**EXERCISE DETAILS:** Records follow. Print exactly the lines from the one that has "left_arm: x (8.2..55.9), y" through the one that has "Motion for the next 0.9", inclusive, and omit the pictures.

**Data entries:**
----------------

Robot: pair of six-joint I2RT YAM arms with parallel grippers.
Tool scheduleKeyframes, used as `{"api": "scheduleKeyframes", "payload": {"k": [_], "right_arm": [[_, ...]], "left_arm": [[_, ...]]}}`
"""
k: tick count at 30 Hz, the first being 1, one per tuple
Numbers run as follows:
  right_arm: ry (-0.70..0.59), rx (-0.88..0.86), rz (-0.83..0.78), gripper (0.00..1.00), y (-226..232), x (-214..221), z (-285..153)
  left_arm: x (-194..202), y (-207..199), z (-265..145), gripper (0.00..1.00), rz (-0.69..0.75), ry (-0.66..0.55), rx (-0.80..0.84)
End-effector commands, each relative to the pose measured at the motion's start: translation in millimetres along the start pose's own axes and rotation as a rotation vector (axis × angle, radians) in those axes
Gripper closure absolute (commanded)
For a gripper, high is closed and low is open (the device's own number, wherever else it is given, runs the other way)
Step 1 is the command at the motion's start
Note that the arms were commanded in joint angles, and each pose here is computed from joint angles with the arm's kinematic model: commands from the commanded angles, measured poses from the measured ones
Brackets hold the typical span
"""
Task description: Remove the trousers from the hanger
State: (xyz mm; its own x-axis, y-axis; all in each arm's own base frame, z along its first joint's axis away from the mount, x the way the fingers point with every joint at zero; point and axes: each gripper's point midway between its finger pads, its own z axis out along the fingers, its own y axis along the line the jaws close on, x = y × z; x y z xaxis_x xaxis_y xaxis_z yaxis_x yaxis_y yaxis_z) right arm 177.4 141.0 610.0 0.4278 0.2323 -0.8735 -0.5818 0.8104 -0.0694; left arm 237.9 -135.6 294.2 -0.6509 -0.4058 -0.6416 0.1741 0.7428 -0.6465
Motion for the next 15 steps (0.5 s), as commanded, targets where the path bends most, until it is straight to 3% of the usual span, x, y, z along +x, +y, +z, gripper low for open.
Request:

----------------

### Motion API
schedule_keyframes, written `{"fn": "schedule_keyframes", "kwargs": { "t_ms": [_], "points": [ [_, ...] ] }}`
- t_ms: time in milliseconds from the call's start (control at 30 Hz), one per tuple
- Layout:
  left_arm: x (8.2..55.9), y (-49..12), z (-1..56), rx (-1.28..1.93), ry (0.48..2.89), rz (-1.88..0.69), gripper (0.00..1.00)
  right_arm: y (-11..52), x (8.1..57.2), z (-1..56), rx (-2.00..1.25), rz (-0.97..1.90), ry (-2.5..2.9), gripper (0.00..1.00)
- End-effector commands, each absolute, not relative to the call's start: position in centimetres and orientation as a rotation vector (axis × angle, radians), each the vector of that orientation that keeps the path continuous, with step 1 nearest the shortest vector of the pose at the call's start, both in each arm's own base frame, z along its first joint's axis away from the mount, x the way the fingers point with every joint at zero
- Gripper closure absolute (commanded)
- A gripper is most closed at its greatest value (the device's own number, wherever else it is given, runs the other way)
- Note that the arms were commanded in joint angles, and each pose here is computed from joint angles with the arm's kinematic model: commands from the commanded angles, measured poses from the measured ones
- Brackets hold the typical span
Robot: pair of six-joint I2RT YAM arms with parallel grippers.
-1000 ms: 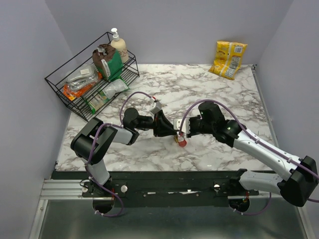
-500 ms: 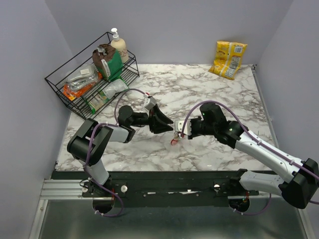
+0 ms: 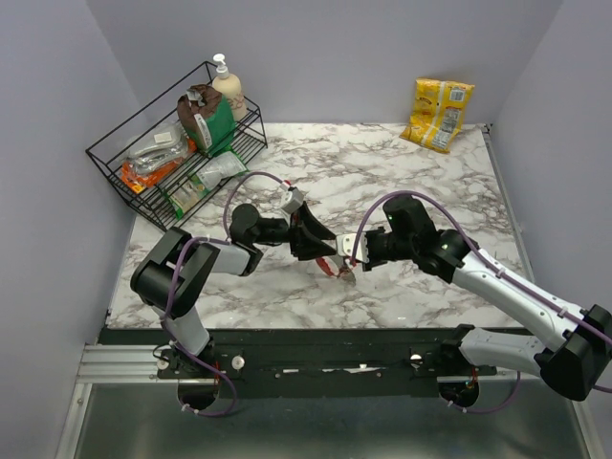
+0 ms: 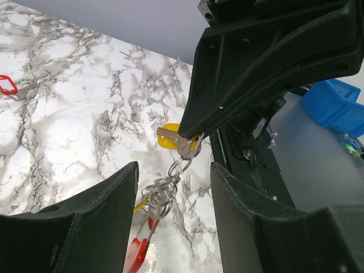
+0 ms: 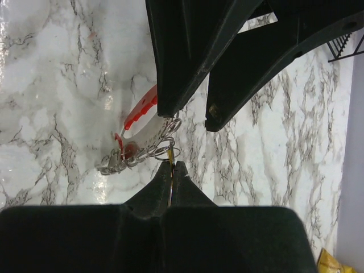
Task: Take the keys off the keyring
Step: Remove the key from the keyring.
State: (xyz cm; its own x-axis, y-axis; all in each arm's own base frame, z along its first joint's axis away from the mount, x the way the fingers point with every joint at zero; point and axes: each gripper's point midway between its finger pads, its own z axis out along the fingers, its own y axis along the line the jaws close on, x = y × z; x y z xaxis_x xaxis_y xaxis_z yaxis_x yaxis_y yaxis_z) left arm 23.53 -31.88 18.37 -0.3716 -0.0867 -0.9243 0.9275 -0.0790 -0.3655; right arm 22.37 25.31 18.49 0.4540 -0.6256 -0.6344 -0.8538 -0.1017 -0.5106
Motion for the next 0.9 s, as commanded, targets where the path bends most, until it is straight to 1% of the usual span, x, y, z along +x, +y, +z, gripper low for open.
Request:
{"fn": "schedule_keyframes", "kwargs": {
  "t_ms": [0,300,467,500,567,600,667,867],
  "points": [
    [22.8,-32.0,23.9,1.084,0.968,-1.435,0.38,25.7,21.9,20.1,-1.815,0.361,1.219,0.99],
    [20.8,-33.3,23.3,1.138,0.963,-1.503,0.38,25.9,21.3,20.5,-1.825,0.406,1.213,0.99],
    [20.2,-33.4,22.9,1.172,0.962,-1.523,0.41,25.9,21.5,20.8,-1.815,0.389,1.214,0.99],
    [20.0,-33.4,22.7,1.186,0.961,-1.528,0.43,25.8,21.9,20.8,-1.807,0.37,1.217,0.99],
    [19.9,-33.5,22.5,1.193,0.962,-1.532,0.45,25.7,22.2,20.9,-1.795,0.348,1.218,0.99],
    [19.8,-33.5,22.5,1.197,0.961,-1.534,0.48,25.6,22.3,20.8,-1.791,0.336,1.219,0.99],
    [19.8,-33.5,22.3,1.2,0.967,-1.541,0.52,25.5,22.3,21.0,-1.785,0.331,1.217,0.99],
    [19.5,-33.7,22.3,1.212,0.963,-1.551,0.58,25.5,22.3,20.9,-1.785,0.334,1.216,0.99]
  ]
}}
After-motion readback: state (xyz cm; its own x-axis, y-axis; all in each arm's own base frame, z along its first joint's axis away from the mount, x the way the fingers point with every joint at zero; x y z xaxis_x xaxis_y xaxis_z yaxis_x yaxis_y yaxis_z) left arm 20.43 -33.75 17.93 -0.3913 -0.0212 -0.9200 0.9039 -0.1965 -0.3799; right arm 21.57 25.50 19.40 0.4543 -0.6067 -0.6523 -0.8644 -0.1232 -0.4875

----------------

**RESULT OF THIS EXERCISE:**
  left_arm: x (8.2..55.9), y (-49..12), z (-1..56), rx (-1.28..1.93), ry (0.48..2.89), rz (-1.88..0.69), gripper (0.00..1.00)
  right_arm: y (-11..52), x (8.1..57.2), z (-1..56), rx (-2.00..1.25), rz (-0.97..1.90), ry (-2.5..2.9), gripper (0.00..1.00)
- End-effector commands, each absolute, not relative to the call's start: position in centimetres and orientation as a rotation vector (axis × angle, radians), each the vector of that orientation that keeps the path continuous, with step 1 nearest the shortest vector of the pose at the call's start, both in each arm's own base frame, z along its first joint's axis away from the mount, x the way the fingers point with every joint at zero
- Gripper closure absolute (commanded)
- A gripper is most closed at its greatest value (the device's own number, wherever else it is given, runs the other way)
- Note that the arms were commanded in joint angles, and each pose here is computed from joint angles with the arm's kinematic model: commands from the commanded angles, measured poses from the measured ones
- Brackets hold the typical span
Robot: pair of six-joint I2RT YAM arms with parallel grippers.
-1000 ms: 
-500 ms: 
+0 ms: 
+0 ms: 
+0 ms: 
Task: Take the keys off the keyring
Step: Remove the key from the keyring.
State: (xyz cm; its own x-axis, y-axis; all in each arm's own base frame, z along its first joint's axis away from the mount, x the way the fingers point with every joint at zero; point and axes: each gripper's point midway between its finger pads, its own z axis out along the fingers, its own y axis along the line the jaws close on, x = y × z; x y z xaxis_x xaxis_y xaxis_z yaxis_x yaxis_y yaxis_z) left arm 23.53 -31.88 18.37 -0.3716 -0.0867 -0.9243 0.9275 -0.0790 -0.3655; right arm 22.37 25.31 18.49 0.4540 -0.6256 -0.6344 -0.8538 -0.1017 -0.5106
Motion for the next 0.9 s, as commanded, targets where the path bends most, until it is straight to 1% of the usual span, x, y, z along +x, +y, +z, gripper low for open.

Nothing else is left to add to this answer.